Pre BTS I would have an army composed of city defenders, 4-5 stack defenders, and then a giant pile of siege units to take cities. They can get CR and do collateral damage; what more do you need to take cities?
Post-BTS, things have changed. Usually my armies are composed half siege, maybe a few more (never more than 2/3) and the remainder split between city raiders and stack defenders, with some city defenders tagging along to guard my spoils. For example, in the middle ages I'll have an offensive stack with 10-12 trebuchets, 4-5 catapults (which I started building at Construction, before getting Engineering) and 8-10 macemen, plus ~2 pikes (more if my opponent is HA/Knight heavy), and a crossbowman or two.
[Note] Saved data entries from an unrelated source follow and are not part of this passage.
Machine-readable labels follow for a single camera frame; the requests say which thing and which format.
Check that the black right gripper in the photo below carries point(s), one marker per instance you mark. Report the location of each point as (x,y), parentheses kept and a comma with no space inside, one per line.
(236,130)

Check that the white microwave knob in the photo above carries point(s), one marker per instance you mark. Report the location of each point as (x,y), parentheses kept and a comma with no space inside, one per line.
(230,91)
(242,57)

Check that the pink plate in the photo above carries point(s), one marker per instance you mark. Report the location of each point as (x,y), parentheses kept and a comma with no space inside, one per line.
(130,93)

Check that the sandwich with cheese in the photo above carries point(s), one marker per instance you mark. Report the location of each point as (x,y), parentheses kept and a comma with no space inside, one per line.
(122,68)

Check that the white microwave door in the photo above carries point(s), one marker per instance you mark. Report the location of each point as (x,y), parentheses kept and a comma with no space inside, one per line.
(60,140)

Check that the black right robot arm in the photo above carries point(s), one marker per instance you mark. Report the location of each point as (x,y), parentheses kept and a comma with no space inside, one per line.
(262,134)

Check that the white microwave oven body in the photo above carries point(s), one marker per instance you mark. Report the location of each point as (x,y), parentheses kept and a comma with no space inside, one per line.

I'll add a few longbows; one or two for each city I'm planning on keeping.
Usually I can throw together an army like this with 10-30 dedicated turns of army construction in all my cities, on epic. I don't often do that, though. On monarch, I'll have one or two cities always on military unit production. They'll build the siege and CR units, then as I build up to war my other cities will build my stack defenders and longbows.
When I attack a city I'll move up first, then destroy the city defenses. Then I'll check the odds on my best CR siege weapon. If it's over ~75%, I'll start with my best units and work my way down, attacking with as many siege units as possible then working my way through my CR melee units. After I'm done with those, I'll use my stack defenders, trying to line up my last attack with either a utility stack defender (shock/combat mace) or a city defender, then move one or two city defenders in to guard the city, viewing the stack as more valuable than the city. The next turn, I'll move my stack into the city and heal if it'll be faster to do that, or leave them where they are and heal with the medic. I just calculate based on mousing over fortify until healed where they are, versus holding shift and issuing a move order to the city, then mousing over fortify until healed to check which will take longer.